§ **The task**
Print the line containing "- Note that", then every line after it through the end of the material, exactly as written and without pictures.

§ **Given information**
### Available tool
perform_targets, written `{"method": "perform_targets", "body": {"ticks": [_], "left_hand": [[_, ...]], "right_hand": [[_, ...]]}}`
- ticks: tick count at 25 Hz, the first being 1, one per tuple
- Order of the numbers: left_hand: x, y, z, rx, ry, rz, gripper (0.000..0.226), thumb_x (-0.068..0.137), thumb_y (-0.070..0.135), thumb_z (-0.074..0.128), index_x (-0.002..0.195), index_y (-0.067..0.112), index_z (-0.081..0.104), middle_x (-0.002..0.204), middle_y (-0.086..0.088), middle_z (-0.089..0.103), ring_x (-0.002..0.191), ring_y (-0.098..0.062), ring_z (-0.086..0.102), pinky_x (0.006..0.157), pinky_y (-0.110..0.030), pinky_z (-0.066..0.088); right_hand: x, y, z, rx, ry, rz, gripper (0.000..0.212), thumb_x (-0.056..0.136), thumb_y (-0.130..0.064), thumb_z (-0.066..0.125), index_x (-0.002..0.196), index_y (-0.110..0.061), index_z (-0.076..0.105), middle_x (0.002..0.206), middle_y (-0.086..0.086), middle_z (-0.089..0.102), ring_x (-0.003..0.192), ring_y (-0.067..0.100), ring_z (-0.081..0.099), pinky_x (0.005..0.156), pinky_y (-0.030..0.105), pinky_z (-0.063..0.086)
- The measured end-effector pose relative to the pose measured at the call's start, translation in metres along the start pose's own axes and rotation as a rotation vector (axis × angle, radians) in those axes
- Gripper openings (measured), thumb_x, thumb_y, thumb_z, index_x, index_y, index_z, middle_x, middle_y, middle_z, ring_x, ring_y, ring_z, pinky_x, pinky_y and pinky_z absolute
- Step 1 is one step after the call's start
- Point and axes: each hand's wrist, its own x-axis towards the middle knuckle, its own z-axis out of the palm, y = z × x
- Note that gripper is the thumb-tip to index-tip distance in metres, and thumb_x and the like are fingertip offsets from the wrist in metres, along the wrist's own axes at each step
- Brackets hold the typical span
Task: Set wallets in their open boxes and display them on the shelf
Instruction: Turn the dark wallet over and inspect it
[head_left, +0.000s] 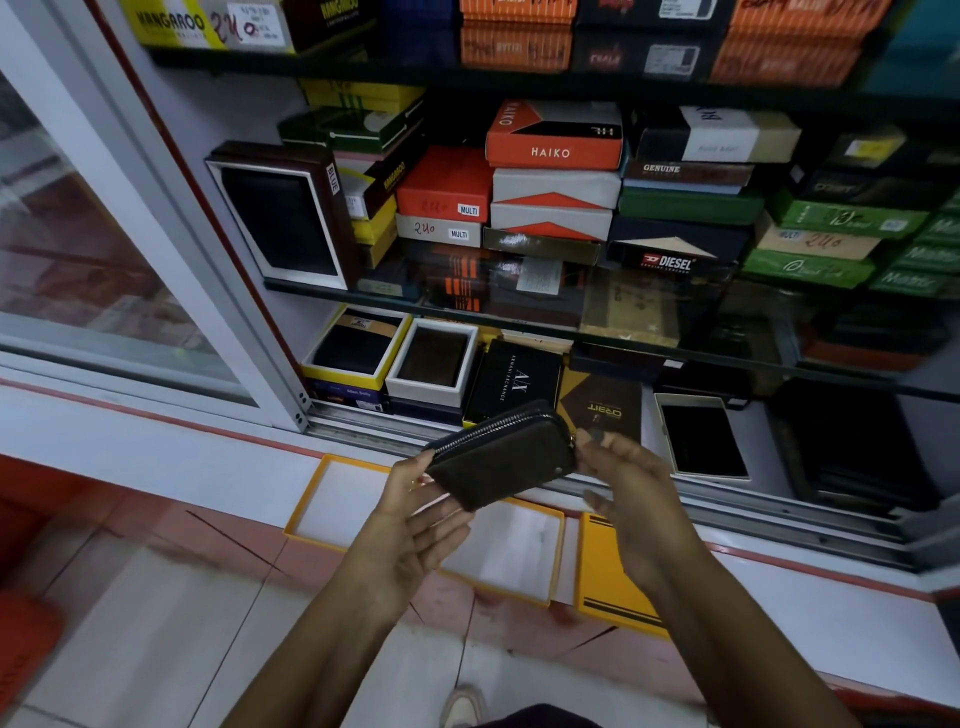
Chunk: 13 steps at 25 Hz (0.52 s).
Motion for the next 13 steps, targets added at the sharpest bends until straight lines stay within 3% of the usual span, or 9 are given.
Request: {"method": "perform_targets", "body": {"ticks": [4,8,13], "left_hand": [[-0.007,-0.005,0.010,-0.240,-0.063,-0.132,0.060,0.074,0.054,0.062,0.104,0.002,0.065,0.092,-0.021,0.075,0.086,-0.030,0.074,0.076,-0.036,0.056],[-0.012,-0.002,0.025,-0.304,-0.106,-0.158,0.066,0.072,0.058,0.062,0.099,-0.002,0.066,0.090,-0.024,0.075,0.080,-0.029,0.075,0.076,-0.036,0.055],[-0.005,-0.001,0.021,-0.326,-0.078,-0.161,0.064,0.068,0.052,0.070,0.103,-0.001,0.066,0.106,-0.022,0.068,0.105,-0.028,0.064,0.095,-0.037,0.050]], "right_hand": [[0.002,0.005,-0.002,0.033,-0.070,0.229,0.004,0.086,-0.020,0.062,0.085,-0.019,0.066,0.090,0.001,0.065,0.089,0.016,0.057,0.073,0.033,0.040],[-0.008,0.037,0.020,-0.060,-0.184,0.394,0.009,0.083,-0.019,0.064,0.074,-0.020,0.065,0.078,-0.001,0.064,0.079,0.014,0.054,0.065,0.030,0.038],[-0.001,0.036,0.016,0.057,-0.083,0.287,0.008,0.086,-0.018,0.064,0.077,-0.019,0.065,0.086,0.001,0.067,0.084,0.014,0.060,0.069,0.029,0.044]]}}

§ **Final answer**
- Note that gripper is the thumb-tip to index-tip distance in metres, and thumb_x and the like are fingertip offsets from the wrist in metres, along the wrist's own axes at each step
- Brackets hold the typical span
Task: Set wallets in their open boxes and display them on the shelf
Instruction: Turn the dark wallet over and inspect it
[head_left, +0.000s] 
Chunk: 13 steps at 25 Hz (0.52 s).
Motion for the next 13 steps, targets added at the sharpest bends until straight lines stay within 3% of the usual span, or 9 are given.
Request: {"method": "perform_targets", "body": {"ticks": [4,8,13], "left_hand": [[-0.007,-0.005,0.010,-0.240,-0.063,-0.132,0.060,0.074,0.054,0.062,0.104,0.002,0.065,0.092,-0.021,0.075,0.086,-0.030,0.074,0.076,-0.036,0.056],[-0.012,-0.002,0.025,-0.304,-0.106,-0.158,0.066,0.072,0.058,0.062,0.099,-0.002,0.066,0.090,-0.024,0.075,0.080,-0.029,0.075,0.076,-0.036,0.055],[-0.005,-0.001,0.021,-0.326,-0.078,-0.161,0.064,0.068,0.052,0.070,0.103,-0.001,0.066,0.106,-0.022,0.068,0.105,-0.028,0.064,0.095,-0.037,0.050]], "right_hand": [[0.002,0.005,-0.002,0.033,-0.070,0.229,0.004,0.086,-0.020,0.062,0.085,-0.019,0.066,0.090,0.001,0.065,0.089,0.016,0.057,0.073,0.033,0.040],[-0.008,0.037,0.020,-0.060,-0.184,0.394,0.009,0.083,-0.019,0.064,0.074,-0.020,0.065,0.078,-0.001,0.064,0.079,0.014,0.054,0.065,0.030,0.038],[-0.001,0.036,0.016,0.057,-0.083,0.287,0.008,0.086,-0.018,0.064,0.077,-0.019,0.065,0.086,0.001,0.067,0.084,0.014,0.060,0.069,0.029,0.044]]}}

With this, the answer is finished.